# EXERCISE INSTRUCTIONS
Each line in the material below, starting at the one with "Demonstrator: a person" and ending at the one with "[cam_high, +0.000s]", is to be reproduced exactly; no picture is to be copied.

# DATASET RECORDS
[Start of Attachment]

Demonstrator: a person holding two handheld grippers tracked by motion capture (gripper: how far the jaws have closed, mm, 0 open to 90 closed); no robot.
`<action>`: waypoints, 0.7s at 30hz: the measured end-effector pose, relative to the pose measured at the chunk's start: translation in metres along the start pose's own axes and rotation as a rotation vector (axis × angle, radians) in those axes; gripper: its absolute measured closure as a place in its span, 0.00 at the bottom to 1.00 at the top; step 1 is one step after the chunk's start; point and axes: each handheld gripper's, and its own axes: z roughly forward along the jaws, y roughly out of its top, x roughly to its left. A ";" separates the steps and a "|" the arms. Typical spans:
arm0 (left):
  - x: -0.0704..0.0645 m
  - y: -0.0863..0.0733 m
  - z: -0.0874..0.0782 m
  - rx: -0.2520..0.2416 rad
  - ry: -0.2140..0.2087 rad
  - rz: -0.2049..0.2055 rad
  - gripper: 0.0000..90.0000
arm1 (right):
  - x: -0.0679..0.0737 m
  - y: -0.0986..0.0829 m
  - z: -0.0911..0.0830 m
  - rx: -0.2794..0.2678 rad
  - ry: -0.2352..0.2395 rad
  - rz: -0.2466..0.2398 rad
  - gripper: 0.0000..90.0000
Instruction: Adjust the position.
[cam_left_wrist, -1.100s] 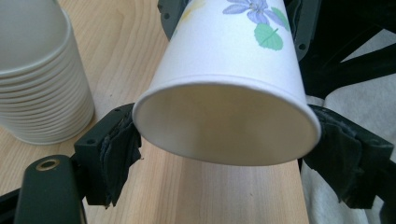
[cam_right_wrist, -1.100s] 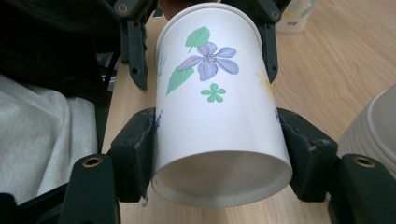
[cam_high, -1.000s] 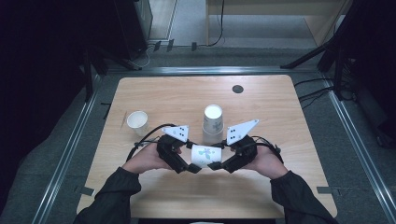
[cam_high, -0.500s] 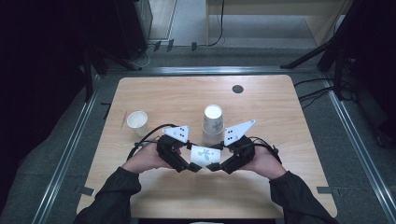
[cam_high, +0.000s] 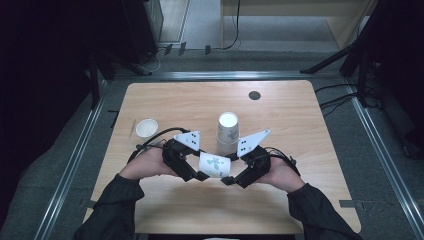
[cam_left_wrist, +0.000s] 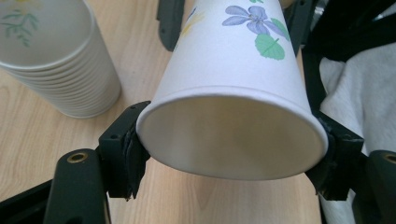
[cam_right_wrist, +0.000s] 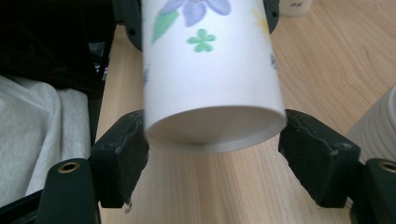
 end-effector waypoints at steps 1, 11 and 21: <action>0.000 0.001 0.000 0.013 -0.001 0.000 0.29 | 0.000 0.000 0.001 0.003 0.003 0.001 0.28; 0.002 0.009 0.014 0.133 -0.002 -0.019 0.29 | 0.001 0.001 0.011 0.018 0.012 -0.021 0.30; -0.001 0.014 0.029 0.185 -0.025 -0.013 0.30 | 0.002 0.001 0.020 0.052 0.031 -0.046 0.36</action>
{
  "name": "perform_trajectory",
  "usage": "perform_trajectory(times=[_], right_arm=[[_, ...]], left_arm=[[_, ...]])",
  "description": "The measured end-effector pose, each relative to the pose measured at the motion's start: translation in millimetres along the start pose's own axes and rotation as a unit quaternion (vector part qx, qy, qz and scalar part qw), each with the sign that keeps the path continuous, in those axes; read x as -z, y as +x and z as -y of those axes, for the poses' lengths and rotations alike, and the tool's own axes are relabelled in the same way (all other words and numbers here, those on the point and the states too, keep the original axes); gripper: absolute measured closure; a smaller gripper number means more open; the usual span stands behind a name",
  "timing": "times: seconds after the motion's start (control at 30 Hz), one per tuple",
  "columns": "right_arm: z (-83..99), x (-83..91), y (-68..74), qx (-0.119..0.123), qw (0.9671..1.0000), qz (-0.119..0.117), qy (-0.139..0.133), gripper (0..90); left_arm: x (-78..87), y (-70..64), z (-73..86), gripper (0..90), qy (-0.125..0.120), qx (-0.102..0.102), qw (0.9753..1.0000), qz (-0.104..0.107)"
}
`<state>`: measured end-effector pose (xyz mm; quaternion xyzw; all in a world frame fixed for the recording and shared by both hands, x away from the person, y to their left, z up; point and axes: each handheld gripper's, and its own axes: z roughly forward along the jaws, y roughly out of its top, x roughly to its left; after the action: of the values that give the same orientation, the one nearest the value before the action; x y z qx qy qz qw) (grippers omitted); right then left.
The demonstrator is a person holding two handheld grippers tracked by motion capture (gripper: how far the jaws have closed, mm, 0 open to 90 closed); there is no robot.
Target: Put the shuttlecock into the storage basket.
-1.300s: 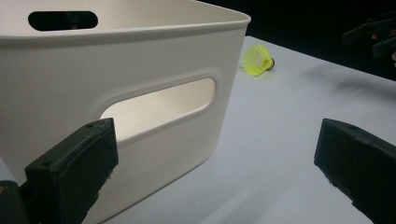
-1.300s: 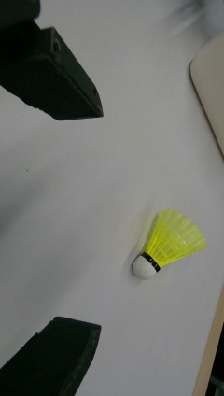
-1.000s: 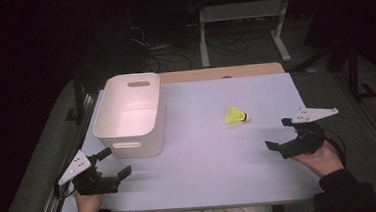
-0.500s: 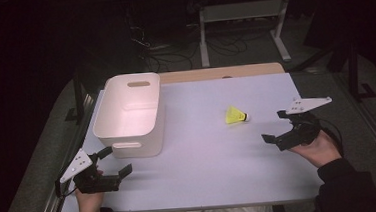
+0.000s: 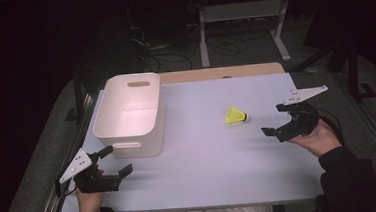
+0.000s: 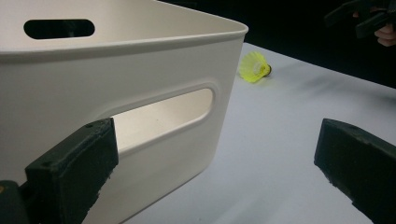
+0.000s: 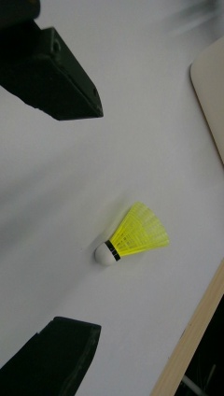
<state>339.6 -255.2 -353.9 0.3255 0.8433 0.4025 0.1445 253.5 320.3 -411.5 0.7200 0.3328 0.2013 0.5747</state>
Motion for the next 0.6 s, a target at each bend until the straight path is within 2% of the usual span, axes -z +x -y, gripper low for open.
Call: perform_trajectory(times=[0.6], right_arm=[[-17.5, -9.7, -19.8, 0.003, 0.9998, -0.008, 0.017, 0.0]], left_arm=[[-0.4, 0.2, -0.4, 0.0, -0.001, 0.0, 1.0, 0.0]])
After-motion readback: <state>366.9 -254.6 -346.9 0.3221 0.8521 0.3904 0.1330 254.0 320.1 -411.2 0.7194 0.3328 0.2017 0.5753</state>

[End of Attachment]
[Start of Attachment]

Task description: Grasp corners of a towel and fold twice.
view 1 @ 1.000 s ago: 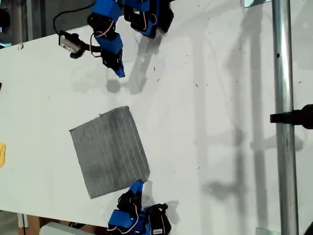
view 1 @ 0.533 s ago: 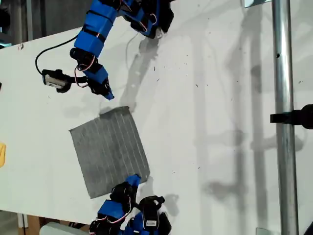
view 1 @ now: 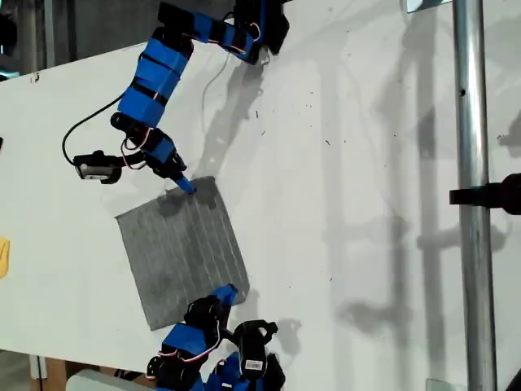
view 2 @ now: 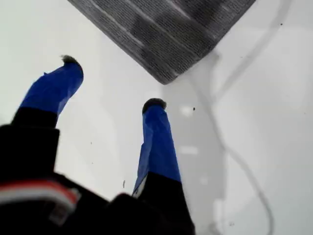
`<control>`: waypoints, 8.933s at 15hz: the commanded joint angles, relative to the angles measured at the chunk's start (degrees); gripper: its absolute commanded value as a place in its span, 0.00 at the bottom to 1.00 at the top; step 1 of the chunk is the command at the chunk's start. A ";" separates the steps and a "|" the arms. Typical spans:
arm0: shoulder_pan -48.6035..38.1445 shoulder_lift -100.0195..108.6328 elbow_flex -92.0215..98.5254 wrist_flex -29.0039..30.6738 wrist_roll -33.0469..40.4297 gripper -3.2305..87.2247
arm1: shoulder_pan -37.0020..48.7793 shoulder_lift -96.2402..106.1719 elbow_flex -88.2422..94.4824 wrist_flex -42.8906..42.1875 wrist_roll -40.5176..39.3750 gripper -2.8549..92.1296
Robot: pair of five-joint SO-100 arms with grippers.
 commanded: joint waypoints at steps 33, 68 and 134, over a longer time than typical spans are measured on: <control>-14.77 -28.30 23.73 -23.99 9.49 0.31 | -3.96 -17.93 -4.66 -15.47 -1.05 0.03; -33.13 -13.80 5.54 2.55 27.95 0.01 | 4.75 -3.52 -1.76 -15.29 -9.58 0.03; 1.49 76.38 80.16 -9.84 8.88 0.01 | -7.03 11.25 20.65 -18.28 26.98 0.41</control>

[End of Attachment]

# RESPONSE FOR THIS EXERCISE
Demonstrator: a person holding two handheld grippers tracked by motion capture (gripper: how far the jaws have closed, mm, 0 open to 90 closed); no robot.
`<action>`: waypoints, 0.7s at 30hz: the measured end-effector pose, relative to the pose measured at the chunk's start: translation in metres along the start pose's own axes and rotation as a rotation vector (axis × angle, radians) in those axes; gripper: its absolute measured closure as a place in its span, 0.00 at the bottom to 1.00 at the top; step 1 is one step after the chunk's start; point and axes: each handheld gripper's, and its own axes: z roughly forward along the jaws, y roughly out of its top, x roughly to its left. A ";" separates the steps and a "|" the arms. Typical spans:
arm0 (left):
  - x: -0.0704..0.0645 m
  - y: -0.0863..0.0733 m
  - z: -0.0874..0.0782 m
  - rx: -0.2520..0.2416 rad
  - ry: -0.2140..0.2087 rad
  - rz: -0.2049..0.2055 rad
  - gripper: 0.0000..90.0000
arm1 (right):
  - x: -0.0679..0.0737 m
  - y: -0.0986..0.0829 m
  - z: -0.0911..0.0830 m
  - rx: -0.2794..0.2678 rad
  - ry: -0.2352..0.2395 rad
  - rz: -0.2466..0.2398 rad
  - gripper: 0.0000..90.0000
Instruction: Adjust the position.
[cam_left_wrist, -1.100s] 
[cam_right_wrist, -1.100s] 
[cam_high, -1.000s] 
[cam_high, -0.500s] 
[cam_high, +0.000s] 

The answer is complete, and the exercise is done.